Israel is widely believed to possess weapons of mass destruction, and to be one of four nuclear-armed countries not recognized as a Nuclear Weapons State by the Non-Proliferation Treaty (NPT). The US Congress Office of Technology Assessment has recorded Israel as a country generally reported as having undeclared chemical warfare capabilities, and an offensive biological warfare program. Officially, Israel neither confirms nor denies possessing nuclear weapons.

Nuclear weapons

It is believed that Israel had possessed an operational nuclear weapons capability by 1967, with the mass production of nuclear warheads occurring immediately after the Six-Day War. Experts estimated the stockpile of Israeli nuclear weapons range from 60 to as many as 400.  It is unknown if Israel's reported thermonuclear weapons are in the megaton range.  Israel is also reported to possess a wide range of different systems, including neutron bombs, tactical nuclear weapons, and suitcase nukes. Israel is believed to manufacture its nuclear weapons at the Negev Nuclear Research Center.

Nuclear weapons delivery 

Nuclear weapons delivery mechanisms include Jericho 3 missiles, with a range of 4,800 km to 6,500 km (though a 2004 source estimated its range at up to 11,500 km), and which are believed to provide a second-strike option, as well as regional coverage from road mobile Jericho 2 IRBMs. Israel's nuclear-capable ballistic missiles are believed to be buried so far underground that they would survive a nuclear attack. Additionally, Israel is believed to have an offshore nuclear second-strike capability, using submarine-launched nuclear-capable cruise missiles, which can be launched from the Israeli Navy's Dolphin-class submarines. The Israeli Air Force has F-15I and F-16I Sufa fighter aircraft which are capable of delivering tactical and strategic nuclear weapons at long distances using conformal fuel tanks and supported by their aerial refueling fleet of modified Boeing 707s.

In 2006, then Israeli Prime Minister Ehud Olmert appeared to acknowledge that Israel had nuclear weapons when he stated on German TV that Iran was "aspiring to have nuclear weapons as America, France, Israel, Russia". This admission was in contrast to the long-running Israeli government policy of deliberate ambiguity on whether it has nuclear weapons. The policy held that Israel would "not be the first to introduce nuclear weapons in the Middle East." Former International Atomic Energy Agency Director General Mohamed ElBaradei regarded Israel as a state possessing nuclear weapons.  Much of what is known about Israel's nuclear program comes from revelations in 1986 by Mordechai Vanunu, a technician at the Negev Nuclear Research Center who served an 18-year prison sentence as a result.
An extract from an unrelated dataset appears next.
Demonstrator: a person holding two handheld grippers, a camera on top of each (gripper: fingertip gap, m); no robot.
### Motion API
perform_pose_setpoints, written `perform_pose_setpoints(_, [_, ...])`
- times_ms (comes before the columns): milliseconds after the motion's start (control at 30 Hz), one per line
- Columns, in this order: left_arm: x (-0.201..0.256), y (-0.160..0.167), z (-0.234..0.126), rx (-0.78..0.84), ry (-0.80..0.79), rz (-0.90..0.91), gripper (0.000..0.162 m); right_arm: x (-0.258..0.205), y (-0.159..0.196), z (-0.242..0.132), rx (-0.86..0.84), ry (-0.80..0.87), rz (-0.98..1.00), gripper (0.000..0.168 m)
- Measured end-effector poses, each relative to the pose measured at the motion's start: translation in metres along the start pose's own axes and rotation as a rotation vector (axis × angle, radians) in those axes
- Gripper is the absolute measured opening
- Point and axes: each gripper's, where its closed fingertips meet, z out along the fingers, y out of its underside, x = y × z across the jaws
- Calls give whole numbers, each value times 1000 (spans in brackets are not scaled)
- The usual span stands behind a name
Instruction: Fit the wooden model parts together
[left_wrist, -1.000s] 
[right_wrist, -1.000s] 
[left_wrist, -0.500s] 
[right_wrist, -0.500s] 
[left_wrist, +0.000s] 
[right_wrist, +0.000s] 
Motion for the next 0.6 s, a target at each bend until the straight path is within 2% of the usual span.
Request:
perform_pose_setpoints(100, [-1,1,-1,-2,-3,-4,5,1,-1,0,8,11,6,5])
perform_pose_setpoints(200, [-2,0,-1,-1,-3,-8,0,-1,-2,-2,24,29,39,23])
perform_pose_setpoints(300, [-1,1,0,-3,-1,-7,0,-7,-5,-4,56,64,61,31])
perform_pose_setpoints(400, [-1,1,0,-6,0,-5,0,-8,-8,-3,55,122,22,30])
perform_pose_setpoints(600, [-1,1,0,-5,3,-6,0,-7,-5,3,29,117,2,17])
Israel has not signed the Non-Proliferation Treaty (NPT), but supports establishment of a Middle East Zone free of weapons of mass destruction.

Chemical weapons

Israel has signed but not ratified the Chemical Weapons Convention (CWC).  In 1983 a report by the CIA stated that Israel, after "finding itself surrounded by frontline Arab states with budding CW capabilities, became increasingly conscious of its vulnerability to chemical attack... undertook a program of chemical warfare preparations in both offensive and protective areas... In late 1982 a probable CW nerve agent production facility and a storage facility were identified at the Dimona Sensitive Storage Area in the Negev Desert. Other CW agent production is believed to exist within a well-developed Israeli chemical industry."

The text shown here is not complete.